Astronomers have found mysterious objects near the black hole in the center of the Galaxy
Astrophysicists found in the vicinity of a supermassive black hole in the center of the Milky Way some very strange objects, similar to clouds of gas, but behaving like stars.
Scientists told about this at the annual meeting of the American Astronomical Society, held this week in Denver.
"If the objects G1 and G2 and their cousins were simple gas clouds, they would have long ago disintegrated, we assume that they are actually" blown "stars, their matter has become so thin that a black hole can "suck" their matter in the course of their encounters, "explains Mark Morris from the University of California in Los Angeles, USA.
In the spring of 2011, the German astronomer Reinhard Hentsel discovered a small cloud of hot gas G2, which moved at great speed to the supermassive black hole Sgr A * in the center of our galaxy. Some scientists assumed that this cloud contained a dull star, while others denied this possibility.
Because of the "stretched" cloud and the relativistic effects existing in the vicinity of the black hole, astronomers had the opportunity to observe the "dinner" of the black hole Sgr A * for a whole year. During this time, they managed to find out that there is no star inside G2. Two facts support this: the brightness of the cloud did not change during the first months of its flight around the black hole and its structure remained fairly homogeneous, which would be impossible if there was a star in it.
In mid-November 2014, astronomers found, based on indirect evidence, that the cloud somehow managed to survive the encounter with the black hole, not to break apart and not cause fireworks, thus depriving astronomers of the predicted spectacle of brightness in a hundred Suns. This led many scientists to change their minds and conclude that inside G2 lies a star or some other dense object that kept it from decaying.

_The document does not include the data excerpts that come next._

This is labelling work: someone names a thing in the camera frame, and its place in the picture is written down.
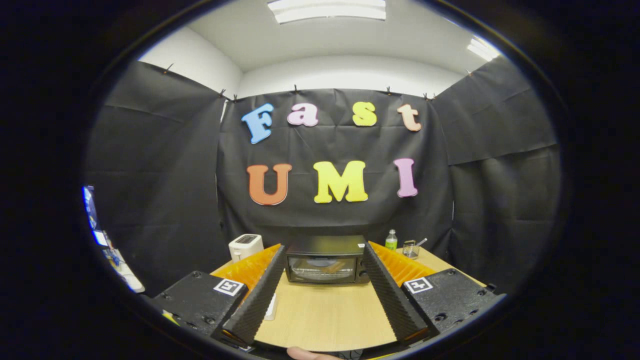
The black toaster oven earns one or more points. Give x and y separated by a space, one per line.
325 245

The white plastic tray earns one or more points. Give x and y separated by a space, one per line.
271 306

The green label drink bottle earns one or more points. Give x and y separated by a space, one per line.
391 242

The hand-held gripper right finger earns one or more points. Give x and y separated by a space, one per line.
392 300

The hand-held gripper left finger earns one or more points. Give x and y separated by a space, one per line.
257 300

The white pop-up toaster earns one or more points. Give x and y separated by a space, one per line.
245 248

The metal spoon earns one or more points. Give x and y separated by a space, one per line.
423 241

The small ceiling light panel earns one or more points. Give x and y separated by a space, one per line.
482 49

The long ceiling light panel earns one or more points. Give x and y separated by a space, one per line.
327 10

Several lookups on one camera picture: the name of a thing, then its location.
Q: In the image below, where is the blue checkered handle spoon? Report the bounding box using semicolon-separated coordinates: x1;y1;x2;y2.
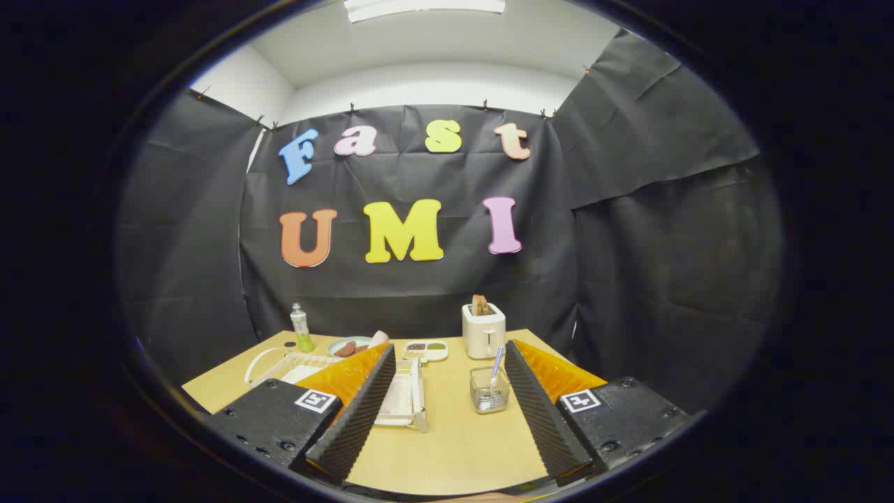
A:
486;347;505;409

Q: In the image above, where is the black backdrop cloth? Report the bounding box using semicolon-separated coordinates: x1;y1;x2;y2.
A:
115;28;783;413

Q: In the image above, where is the ceiling light panel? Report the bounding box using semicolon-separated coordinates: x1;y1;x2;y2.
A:
344;0;506;23

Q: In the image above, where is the green dish soap bottle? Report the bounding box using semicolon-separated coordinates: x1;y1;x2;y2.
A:
291;302;315;353

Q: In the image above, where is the light green bowl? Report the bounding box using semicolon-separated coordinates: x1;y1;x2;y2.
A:
327;336;374;358

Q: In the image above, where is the metal wire basket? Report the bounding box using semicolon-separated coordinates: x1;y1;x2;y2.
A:
469;366;511;414

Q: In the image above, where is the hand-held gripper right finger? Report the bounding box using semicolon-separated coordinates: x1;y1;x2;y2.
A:
504;340;692;488

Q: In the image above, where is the white dish rack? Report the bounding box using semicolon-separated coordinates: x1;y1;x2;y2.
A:
244;347;428;434

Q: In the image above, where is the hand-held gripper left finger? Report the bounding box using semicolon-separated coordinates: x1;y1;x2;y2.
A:
206;342;397;485

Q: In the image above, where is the white sectioned bean tray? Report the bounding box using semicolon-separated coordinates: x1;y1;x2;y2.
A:
402;340;449;363

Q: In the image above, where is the white toaster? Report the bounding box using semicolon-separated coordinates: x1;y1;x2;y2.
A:
462;302;506;360

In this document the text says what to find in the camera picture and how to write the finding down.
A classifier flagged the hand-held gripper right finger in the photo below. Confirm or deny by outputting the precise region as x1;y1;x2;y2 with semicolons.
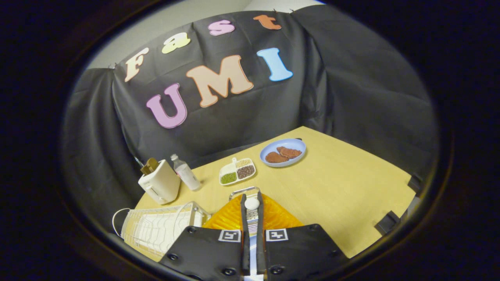
256;191;349;280

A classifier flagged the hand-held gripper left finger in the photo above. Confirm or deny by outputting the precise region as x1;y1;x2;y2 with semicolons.
159;194;251;279

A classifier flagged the white wire dish rack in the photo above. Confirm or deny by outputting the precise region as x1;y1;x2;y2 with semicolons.
112;201;212;258

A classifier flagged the white divided grain dish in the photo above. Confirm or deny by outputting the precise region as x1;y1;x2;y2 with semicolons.
218;157;257;186

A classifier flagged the blue plate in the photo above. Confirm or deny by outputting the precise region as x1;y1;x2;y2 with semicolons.
259;138;307;168

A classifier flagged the brown meat piece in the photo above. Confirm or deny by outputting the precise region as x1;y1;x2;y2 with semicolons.
265;151;290;164
277;146;303;159

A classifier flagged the clear plastic bottle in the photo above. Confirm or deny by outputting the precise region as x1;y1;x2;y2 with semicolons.
170;154;201;191

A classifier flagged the cream toaster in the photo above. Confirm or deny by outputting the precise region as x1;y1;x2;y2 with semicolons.
138;159;181;206

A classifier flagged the brown toast slice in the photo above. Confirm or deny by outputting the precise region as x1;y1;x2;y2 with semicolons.
141;157;160;175

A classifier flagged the black backdrop cloth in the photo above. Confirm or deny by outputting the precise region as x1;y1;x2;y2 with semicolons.
62;5;440;235

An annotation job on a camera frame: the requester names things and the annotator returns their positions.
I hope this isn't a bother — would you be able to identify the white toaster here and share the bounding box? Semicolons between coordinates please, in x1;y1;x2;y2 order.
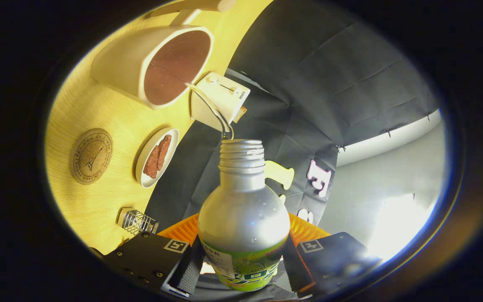
190;72;251;132

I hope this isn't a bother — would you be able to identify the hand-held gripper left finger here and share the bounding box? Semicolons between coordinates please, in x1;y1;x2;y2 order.
98;213;205;299

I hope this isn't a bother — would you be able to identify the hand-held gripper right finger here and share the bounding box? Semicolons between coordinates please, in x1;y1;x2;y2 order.
282;213;383;297

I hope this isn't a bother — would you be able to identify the white cup with wooden handle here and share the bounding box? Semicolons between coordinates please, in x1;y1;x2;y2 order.
91;0;237;110

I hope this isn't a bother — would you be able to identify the red sausage slice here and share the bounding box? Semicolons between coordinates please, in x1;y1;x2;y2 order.
157;135;172;171
143;145;161;179

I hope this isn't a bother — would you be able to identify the round cork coaster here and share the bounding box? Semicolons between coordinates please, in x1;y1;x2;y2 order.
69;128;113;185

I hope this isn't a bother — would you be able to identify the black backdrop cloth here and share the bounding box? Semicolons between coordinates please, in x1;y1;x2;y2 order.
145;0;442;229

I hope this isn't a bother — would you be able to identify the wooden table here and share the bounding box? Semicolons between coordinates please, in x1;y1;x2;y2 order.
44;0;274;256

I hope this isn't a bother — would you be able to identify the white oval plate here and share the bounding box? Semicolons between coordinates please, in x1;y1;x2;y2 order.
135;128;180;188

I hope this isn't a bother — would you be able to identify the metal wire holder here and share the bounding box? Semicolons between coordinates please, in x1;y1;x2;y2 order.
117;207;159;236

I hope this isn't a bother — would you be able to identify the silver bottle with green label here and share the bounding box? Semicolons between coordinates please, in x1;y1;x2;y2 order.
197;139;291;292

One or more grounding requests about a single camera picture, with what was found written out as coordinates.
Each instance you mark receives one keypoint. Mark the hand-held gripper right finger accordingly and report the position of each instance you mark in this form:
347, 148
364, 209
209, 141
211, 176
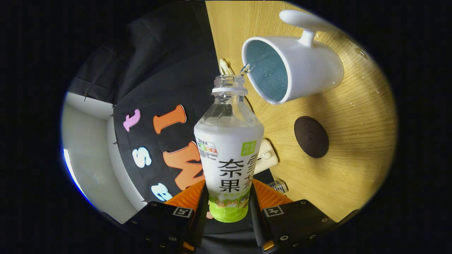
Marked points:
257, 222

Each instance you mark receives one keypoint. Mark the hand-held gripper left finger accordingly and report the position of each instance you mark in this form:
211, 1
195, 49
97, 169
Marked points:
200, 218

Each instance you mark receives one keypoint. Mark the white green juice bottle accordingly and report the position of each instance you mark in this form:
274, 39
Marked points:
229, 158

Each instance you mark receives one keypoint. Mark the dark round coaster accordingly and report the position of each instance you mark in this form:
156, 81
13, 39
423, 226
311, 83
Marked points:
311, 137

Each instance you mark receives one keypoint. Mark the cream white toaster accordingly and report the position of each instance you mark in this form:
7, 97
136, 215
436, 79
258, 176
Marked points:
266, 158

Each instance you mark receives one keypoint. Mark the wooden table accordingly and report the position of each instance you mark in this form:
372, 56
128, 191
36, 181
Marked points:
353, 141

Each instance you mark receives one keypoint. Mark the black backdrop cloth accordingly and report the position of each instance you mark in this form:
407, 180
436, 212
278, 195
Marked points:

Morris and his colleagues have received new evidence to support the "stellar" origin of these strange clouds of gas, opening three more such structures, observing the surroundings of Sgr A * using the tools of the Keck Observatory in the Hawaiian Islands.
Morris notes that initially his team was solving another problem - scientists were trying to understand how the dust is distributed around the black hole and how it moves around it. To do this, they created a program that helped them decipher the spectrometer data and allowed them to "glimpse" inside the G2 cloud and its "older brother", the G1 cloud discovered in 2004, and to study other dust accumulations.
To the great surprise of astrophysicists, these observations showed that Sgr A * does not surround two, but at least five similar objects, arranged approximately equally and behaving in a similar way. Three new clouds, named G3, G4 and G5, are noticeably farther from the black hole than G1 and G2, and their next approach to the black hole will occur in about 20-40 years.
How do such structures arise? Morris and his colleagues suggest that they are born as a result of the merger of binary stars that are close to a dangerous distance from a black hole. Its attraction forces them to collide with each other and merge into one large object.
"The main consequence of such collisions is that the new star" swells "heavily under the impact of collision energy, it remains bloated for a very long time, several million years, until the cloud cools down and turns into a normal star. Now it remains for us to find out how they initially become so big, "concludes Morris.